Roma People’s community in Aktobe helps region understand Roma population beyond stereotypes

NUR-SULTAN – The Roma People’s community of the Aktobe Region, founded in 2011 by Yelena Dmitriyeva, is the only Roma People ethno cultural centre registered in the Assembly of People of Kazakhstan. The community of approximately 100 members sees its main goal as familiarising Kazakh people with its culture and customs and giving its youth the opportunity to grow and develop.

Photo credit: assembly.kz.

Kazakhs should understand power is in peace, unity and support of each other, she said. There are no bad ethnicities, there might be bad people.

“The main purpose of creating our organisation was to familiarise the ethnic groups living in Aktobe and the Aktobe Region with our culture and customs, which over time became overgrown with nonsense. In addition, we wanted to bring our young people, who are still suffering from the historical stereotypes of ethnicity, and expand their communication horizons,” she told assembly.kz.

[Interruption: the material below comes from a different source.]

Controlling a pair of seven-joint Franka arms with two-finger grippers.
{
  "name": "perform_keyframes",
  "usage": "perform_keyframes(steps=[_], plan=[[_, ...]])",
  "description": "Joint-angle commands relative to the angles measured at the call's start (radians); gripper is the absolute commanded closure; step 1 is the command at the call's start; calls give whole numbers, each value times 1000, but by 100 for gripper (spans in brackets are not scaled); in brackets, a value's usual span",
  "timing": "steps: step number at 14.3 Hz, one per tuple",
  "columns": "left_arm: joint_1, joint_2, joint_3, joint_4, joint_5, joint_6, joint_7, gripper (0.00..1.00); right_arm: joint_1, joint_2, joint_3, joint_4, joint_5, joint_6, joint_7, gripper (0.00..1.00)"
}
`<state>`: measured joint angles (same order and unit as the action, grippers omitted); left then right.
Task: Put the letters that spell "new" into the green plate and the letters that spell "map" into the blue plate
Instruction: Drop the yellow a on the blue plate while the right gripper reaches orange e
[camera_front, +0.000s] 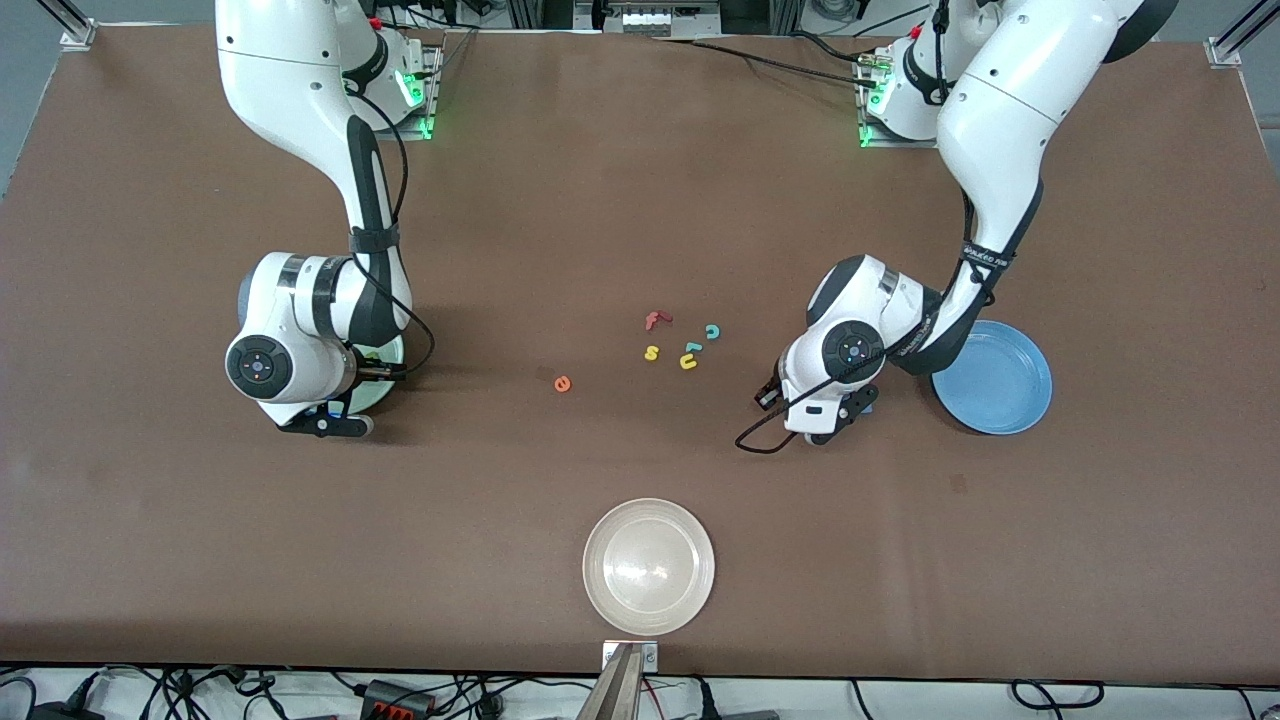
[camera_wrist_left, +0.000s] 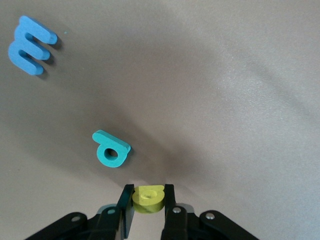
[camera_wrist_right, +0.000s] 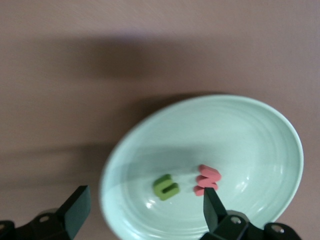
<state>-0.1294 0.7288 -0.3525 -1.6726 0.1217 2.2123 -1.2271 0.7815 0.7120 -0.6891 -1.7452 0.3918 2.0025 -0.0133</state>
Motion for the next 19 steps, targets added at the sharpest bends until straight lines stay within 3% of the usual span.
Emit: perform_keyframes(steps=[1,7,10,14,17,19], plan=[[5,-38,0,-1,19,-25,21,81,45,3,2,58,19,-22,83,0],[74,-126,-2,1,18,-126,230,81,101,23,144,156,15,1,324,0],[135,-166,-2,1,18,-215,400,81,116,29,209,161,16,114,383,0],[267,-195,-6,-7,18,-390,699,83,154,63,223,159,18,222,406,0],[370,-203,-10,-44,18,-404,897,83,176,89,241,161,9,330,377,0],[422,-203,-10,-61,18,-392,1016,83,186,101,253,161,4,346,369,16]])
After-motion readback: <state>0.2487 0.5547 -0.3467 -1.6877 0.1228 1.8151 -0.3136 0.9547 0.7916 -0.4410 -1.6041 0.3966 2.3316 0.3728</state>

Yelena Dmitriyeva. Photo credit: assembly.kz.

The community operates in several directions. Its charitable arm organises the annual Road to School, providing approximately 20 children with school supplies and other necessary materials for their education.

It also directs youth in life, educating them about their rights and career opportunities and providing legal aid in acquiring Kazakh citizenship.

“Since 2011, we have achieved almost 100 percent of identity documents for representatives of the Roma ethnic group living in Aktobe and the region. More than 30 representatives of the ethnic group, who lost documents and labour books necessary for registration of a pension, were restored,” she noted.

The community also cares about children’s wellbeing.

“In our ethnos there is a rule – we try in all life situations, even after the parents’ death, to prevent the life of Roma (children) in orphanages. To prevent this, we help arrange custody of the next of kin so that children grow up in their usual atmosphere,” she added.

With the support of the Aktobe Region’s Languages Department, the community opened a Sunday school in 2018, where more than 60 Roma had lessons in Kazakh language, native language and the group’s history.

The community enjoys music. The DESH vocal group has a repertoire of ethnic songs and ones in Russian and Ukrainian, corresponding to the Roma People’s theme. Several songs in Kazakh, such as “Sygan Serenadasy” (the Serenade of Roma People), were composed by Kazakh musician Shamshi Kaldayakov.

Alexey Dadusenko. Photo credit: assembly.kz.

DESH musician Alexey Dadusenko, who participated in an event in the capital dedicated to the 550th anniversary of the Kazakh Khanate and the 100 New Faces of Kazakhstan project in 2017, initiated the annual Vesennyaya Rosa (Spring Dew) song and dance festival in 2011. He teaches in the Sunday school and communicates with Roma People representatives in other Kazakh cities.

“We organise the festival of Roma People culture annually to show the full flavour of our culture… We are very proud of how many admirers of our culture live in the city, for which it is a kind of nostalgia. After all, the Vesennyaya Rosa Festival is unique. Every year, we receive requests from residents of the city to invite them to our next event,” said Dmitriyeva.

The Aktobe Roma People’s Diaspora tries to communicate with diasporas in other countries, but, unfortunately, encounters several issues.

“The main issue is the language barrier. With the majority, we have different dialects and different languages ​​of the countries of residence. Almost every ethnos of Roma has its own unique dialect, which no one teaches. To learn it, you need to live in this ethnic group… The second point is development. The level that, for example, representatives of the Roma Diasporas of Russia have is indicative for us. At the moment, they are fully focused on improving the educational level of young people and raising artistic skills. We still supervise and assist elementary in obtaining identity documents, because due to the language barrier, bureaucratic delays and ignorance of the law, Roma representatives who have low social status cannot receive qualified assistance,” she added.

To solve the issues, the community cooperates with Office for Democratic Institutions and Human Rights (ODIHR), the first intergovernmental organisation which unites Roma representatives in 25 countries such as Armenia, Azerbaijan, Georgia, Germany, Poland, Russia and Uzbekistan.